The hardest hit programs are likely to be those in conflict zones and other areas of instability, where foreign assistance partners sometimes find that contact with terrorist organizations and their associates is practically unavoidable. Yet, these are often the areas where the United States is most badly in need of effective local partners, and where the programs that the United States supports — many of which focus on conflict resolution, counter-terrorism and promoting the rule of law — have the most direct benefit to U.S. national security. The ironic result may be that the ATCA, a law adopted out of understandable sympathy with U.S. victims of terrorism, ultimately contributes to conditions that make acts of terrorism more likely.

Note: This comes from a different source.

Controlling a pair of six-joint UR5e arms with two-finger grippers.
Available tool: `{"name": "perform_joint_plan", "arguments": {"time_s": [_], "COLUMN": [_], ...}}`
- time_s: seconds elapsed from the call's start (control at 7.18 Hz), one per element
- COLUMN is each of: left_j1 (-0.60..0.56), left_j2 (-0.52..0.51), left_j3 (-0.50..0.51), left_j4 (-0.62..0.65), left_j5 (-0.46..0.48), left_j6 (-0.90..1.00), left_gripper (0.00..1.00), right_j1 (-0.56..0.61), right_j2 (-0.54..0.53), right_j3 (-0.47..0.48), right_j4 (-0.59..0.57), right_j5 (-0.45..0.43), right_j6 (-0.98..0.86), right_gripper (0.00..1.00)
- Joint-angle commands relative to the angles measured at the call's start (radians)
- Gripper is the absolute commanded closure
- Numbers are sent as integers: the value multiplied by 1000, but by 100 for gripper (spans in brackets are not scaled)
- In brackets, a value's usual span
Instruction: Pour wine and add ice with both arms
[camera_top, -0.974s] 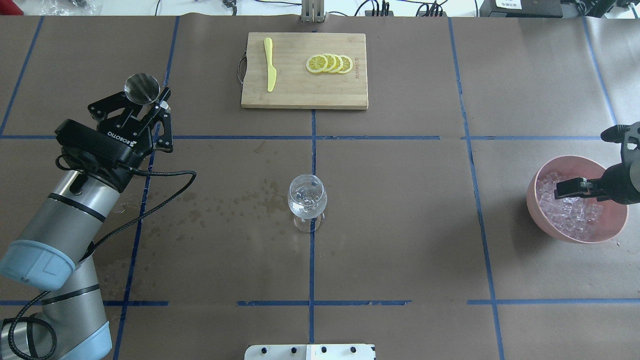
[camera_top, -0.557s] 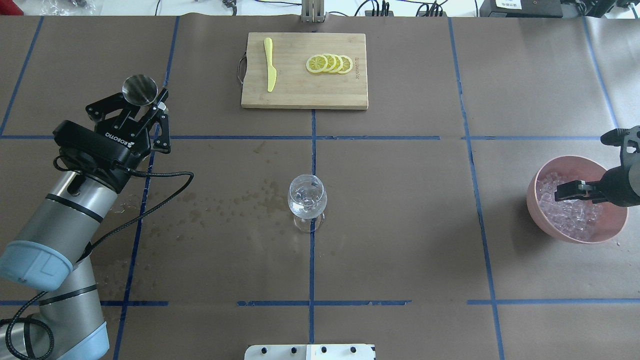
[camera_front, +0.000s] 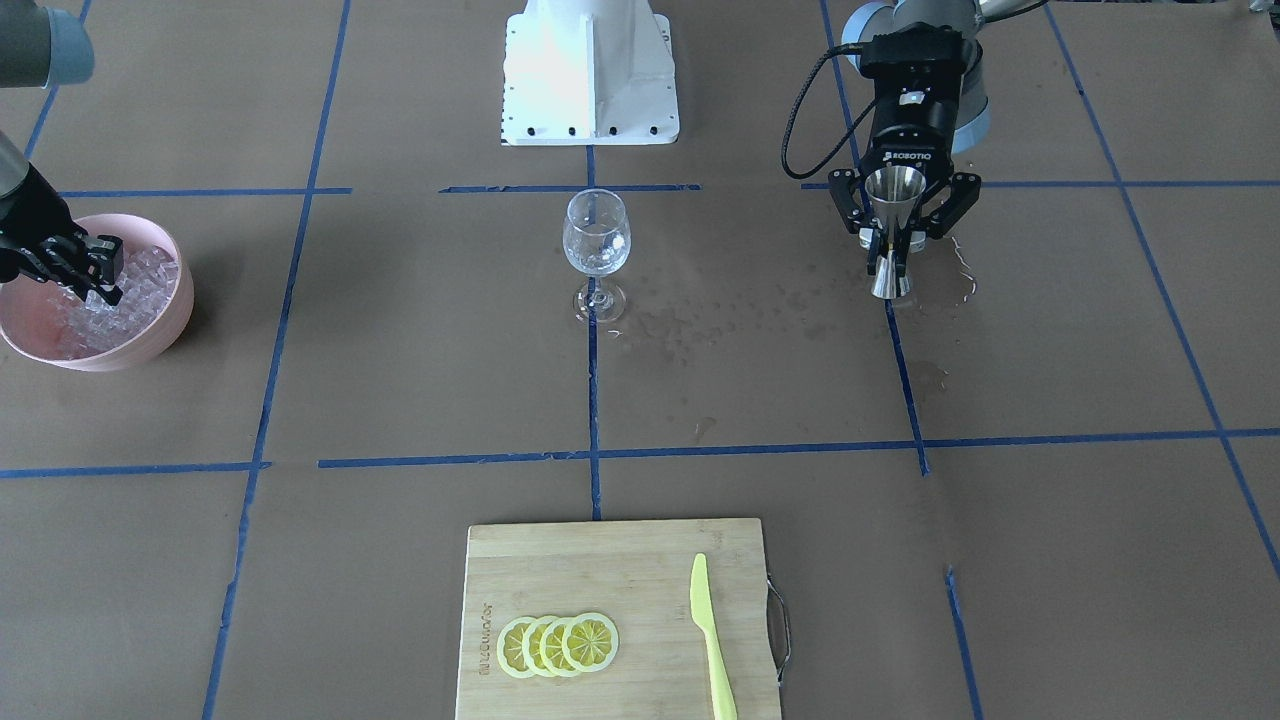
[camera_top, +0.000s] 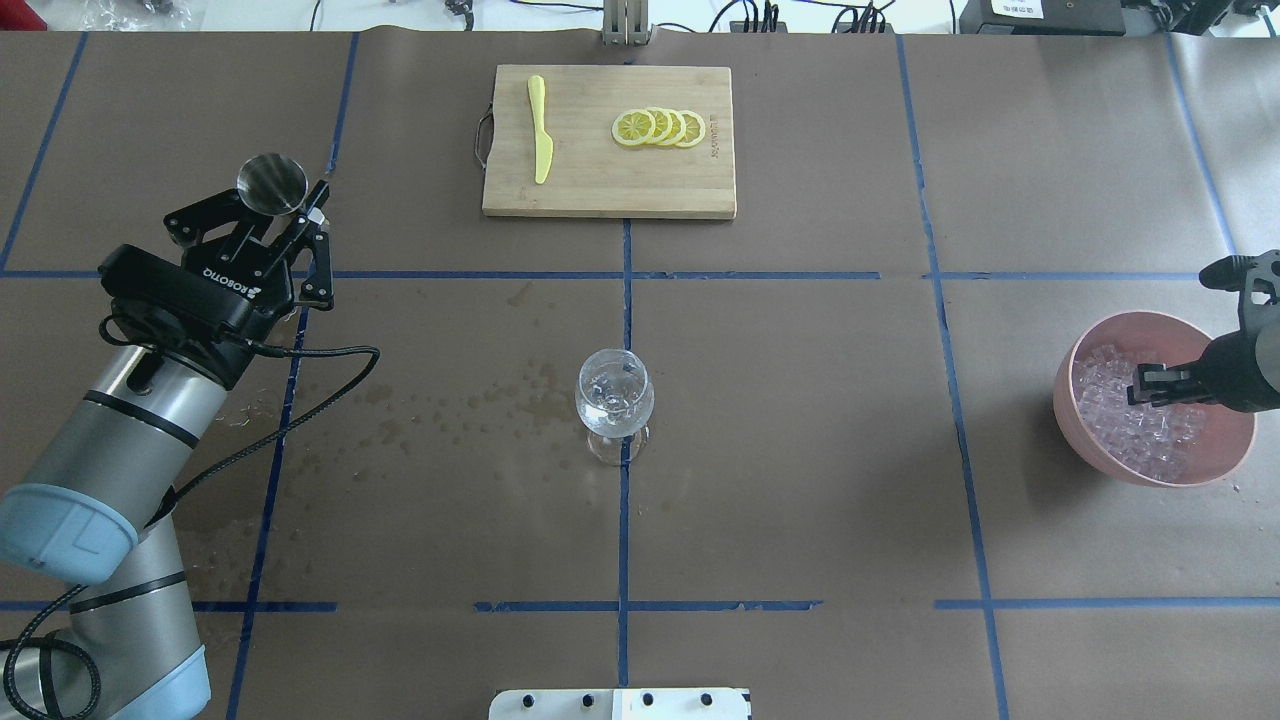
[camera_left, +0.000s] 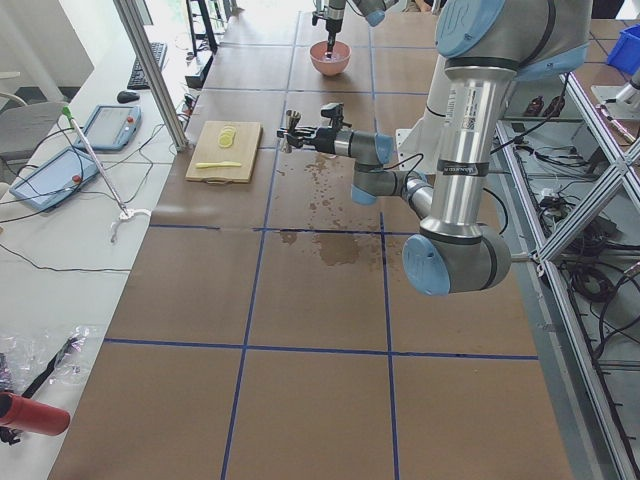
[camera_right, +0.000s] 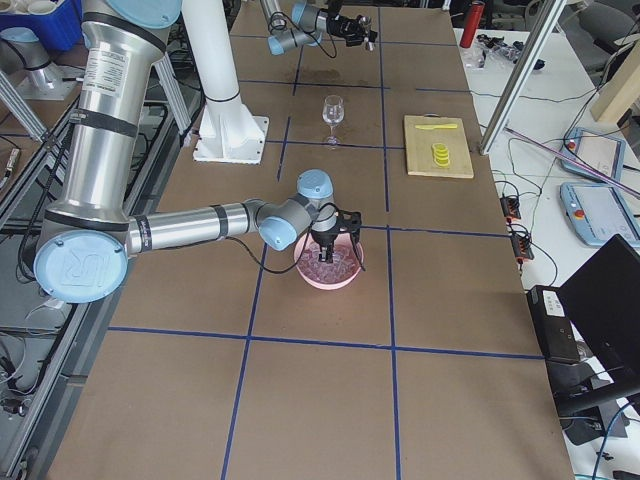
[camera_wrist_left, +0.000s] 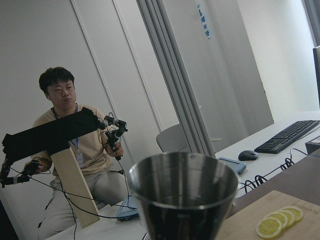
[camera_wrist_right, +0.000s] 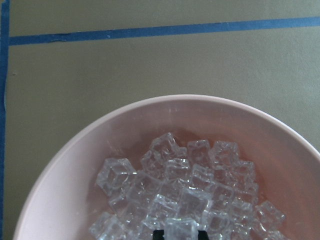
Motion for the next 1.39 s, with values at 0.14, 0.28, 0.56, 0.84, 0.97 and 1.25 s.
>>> {"name": "perform_joint_plan", "arguments": {"time_s": [0.14,0.28,0.56,0.84,0.97,1.25], "left_j1": [2,3,15,66,105,187], "left_j2": [38,94,179,223,228,231], "left_j3": [12,15,26,33,58,137], "left_j4": [0,0,1,0,9,15], "left_j5": [1,1,-3,-3,3,133], "left_j6": [-42,-96,-294,-613,-727,-892], "left_gripper": [100,100,100,100,100,100], "right_j1": [14,31,46,51,51,51], "right_j2": [-12,-12,0,3,5,8], "right_j3": [62,117,192,197,203,220], "right_j4": [-14,-83,-181,-174,-174,-169], "right_j5": [3,5,11,17,29,28], "right_j6": [-2,-1,-2,-1,-1,4], "right_gripper": [100,100,100,100,100,100]}}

To avoid these consequences, some foreign assistance partners may try to challenge the ATCA in U.S. courts — especially as organizations that do not stop accepting U.S. foreign assistance by Feb. 1 will find themselves subject to the ATCA’s terms for a period of at least five years. And the prospects for such a legal challenge are not bad, as there are serious reasons to doubt whether the ATCA is consistent with constitutional due process requirements. That said, such litigation could take years to resolve. In the meantime, U.S. foreign assistance policies — and the important values and interests they serve — will suffer.

ADVERTISEMENT

For this reason, the only practical solution is for Congress to pursue a legislative fix. This could mean revoking the relevant provisions of the ATCA all together or authorizing the president to waive its effects where consistent with U.S. national security interests. Or case-by-case exceptions could be built into foreign assistance appropriations. At a minimum, Congress should delay the ATCA’s implementation so that the federal government can fully evaluate its consequences and respond accordingly.

Now that the paralysis surrounding the recent government shutdown has at least temporarily passed, Congress must act quickly — preferably before its Feb. 1 implementation, as any litigation filed after that date could complicate future legislative changes. Every day that goes by without this fix brings the United States one step closer to a world where it can no longer make effective use of one of its most important foreign policy tools. And the clock is ticking.

Scott R. Anderson is the David M. Rubenstein fellow in governance studies at the Brookings Institution and senior editor of Lawfare, an online publication that focuses on hard national security choices. He previously served as an attorney-adviser with the U.S. Department of State and as the legal advisor for the U.S. Embassy in Baghdad, Iraq.